Sunday, May 9, 2010

Greening up the Place

With respect to growing things, I’ve always said that if I can’t eat something, I’m not interested in planting it, but now that I have the vegetable side of things proceeding well, I am finding an increased interest in beautifying the surroundings with plants… in other words creating ornamental gardens.

The first place to get my attention was the back verandah. While I love the space (great for skateboarding, cricket, and running races), its clinical starkness, broken only by a stringy basil plant, has always depressed me. So Best Beloved and I focussed on it a couple of weeks ago with the idea of turning it into a sight more soothing to the eye rather than a cross between a runway and an operating theatre.

‘This end,’ he said rather pensively, referring to the far end off the sitting room. ‘I’ve been thinking of enclosing all together. We could turn it into a winter sun-room, and shade the windows in the summer with big blinds…’ So we left that end for now and concentrated on the kitchen end.

We’ve been considering a big barbeque to replace the foukou (Cypriot grill) for some time, but deciding the location took some haggling before we decided to site it around the side of the kitchen. There’s no point in having a view like ours if you go and block it with a barbeque, and the side is convenient to the kitchen and dining room, and downwind 95% of the time. We deferred the construction for a while, but moved the foukou to its new spot.

Next… ‘I’ve been thinking of some big pots with maybe a bay tree and a lemon near to the back door,’ I began tentatively.

‘A lemon tree in a pot?’ Best Beloved roared. ‘They’ll never stop laughing at us, Manamou!’ But he wants a lemon tree, too, so the idea took root.

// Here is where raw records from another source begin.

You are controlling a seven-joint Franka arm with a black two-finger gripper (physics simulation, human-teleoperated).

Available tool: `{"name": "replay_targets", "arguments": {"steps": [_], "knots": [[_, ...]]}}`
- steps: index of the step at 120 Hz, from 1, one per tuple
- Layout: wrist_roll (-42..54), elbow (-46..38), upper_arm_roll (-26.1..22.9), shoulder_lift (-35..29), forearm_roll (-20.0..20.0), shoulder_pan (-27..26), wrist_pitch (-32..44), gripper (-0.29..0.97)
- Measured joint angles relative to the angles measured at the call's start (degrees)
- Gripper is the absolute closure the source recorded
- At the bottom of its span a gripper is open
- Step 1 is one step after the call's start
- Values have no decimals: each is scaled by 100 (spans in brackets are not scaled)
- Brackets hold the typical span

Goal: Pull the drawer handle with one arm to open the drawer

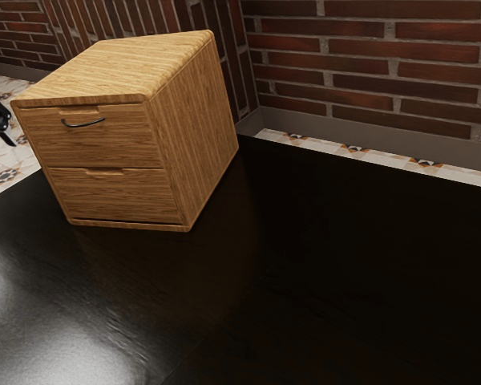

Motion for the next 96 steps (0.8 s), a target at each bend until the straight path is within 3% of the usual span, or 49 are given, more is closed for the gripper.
{"name": "replay_targets", "arguments": {"steps": [41,96], "knots": [[-1080,-258,-68,79,21,-13,940,0],[-1853,-199,-156,361,-10,-60,1368,0]]}}
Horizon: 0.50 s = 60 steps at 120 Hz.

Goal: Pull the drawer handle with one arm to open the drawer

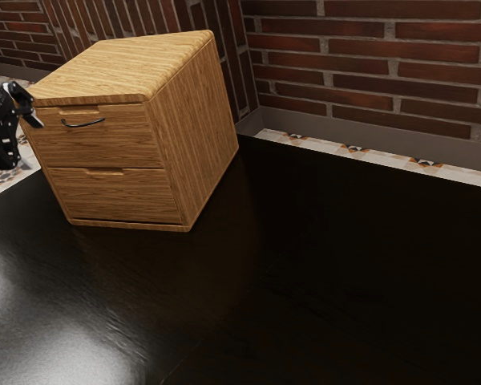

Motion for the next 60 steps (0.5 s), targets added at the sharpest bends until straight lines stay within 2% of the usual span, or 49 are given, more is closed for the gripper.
{"name": "replay_targets", "arguments": {"steps": [60], "knots": [[-376,404,-23,606,-28,-1,156,0]]}}
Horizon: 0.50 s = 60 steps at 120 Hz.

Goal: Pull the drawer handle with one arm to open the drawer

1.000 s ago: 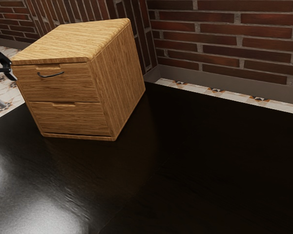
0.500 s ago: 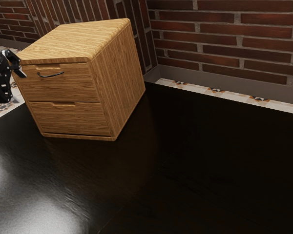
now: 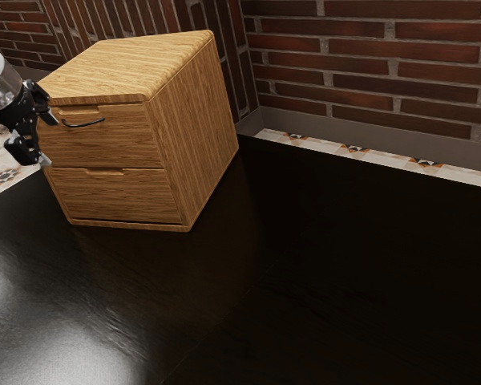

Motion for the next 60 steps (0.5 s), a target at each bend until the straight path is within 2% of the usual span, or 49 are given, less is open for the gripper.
{"name": "replay_targets", "arguments": {"steps": [60], "knots": [[-149,371,-267,461,-98,260,108,0]]}}
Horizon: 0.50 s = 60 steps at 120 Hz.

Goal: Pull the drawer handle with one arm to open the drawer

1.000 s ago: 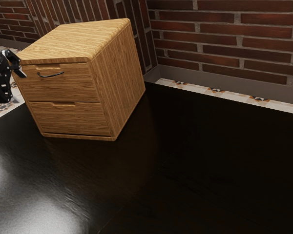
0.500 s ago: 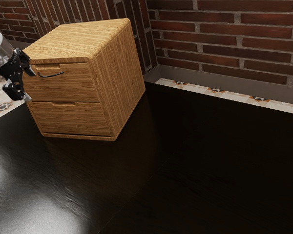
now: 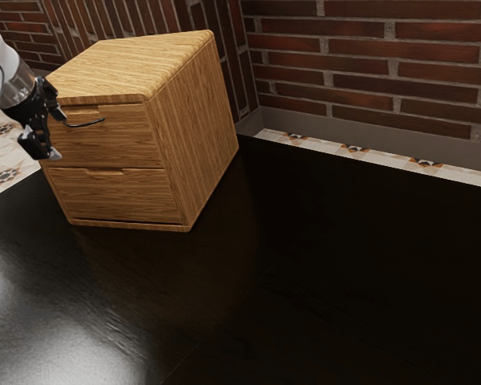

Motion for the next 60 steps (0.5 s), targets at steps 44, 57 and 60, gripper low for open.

‘Then tall pots, like the ones we saw at Green Forest last year,’ I continued. ‘One for each roof support…’ He warmed to the idea more and more and before I knew it we were at the nursery choosing pots and plants, and arranging to have them delivered that very afternoon.


Two days after the plants were installed a vicious wind tore all the leaves from the lime – he chose a lemon for near the other door and planted it, to save his reputation, in the ground – and withered the wisteria and the jasmine. But nurturing and plenty of water has put new life into them, and looking out of my kitchen window is now a double pleasure: I see both the wonderful view down the valley to the sea, and the gentle waving of healthy greenery.















Now to look out for the side garden.

1 comment:

  1. Hi- I love the Mediterranean! I do hope you'll consider a bougainvillea because it would add beautiful color! I grew up in California and my mother had a beautiful deep red one climbing over the front of the garage...now that I live in dreary Oregon, I do miss the bougainvillea.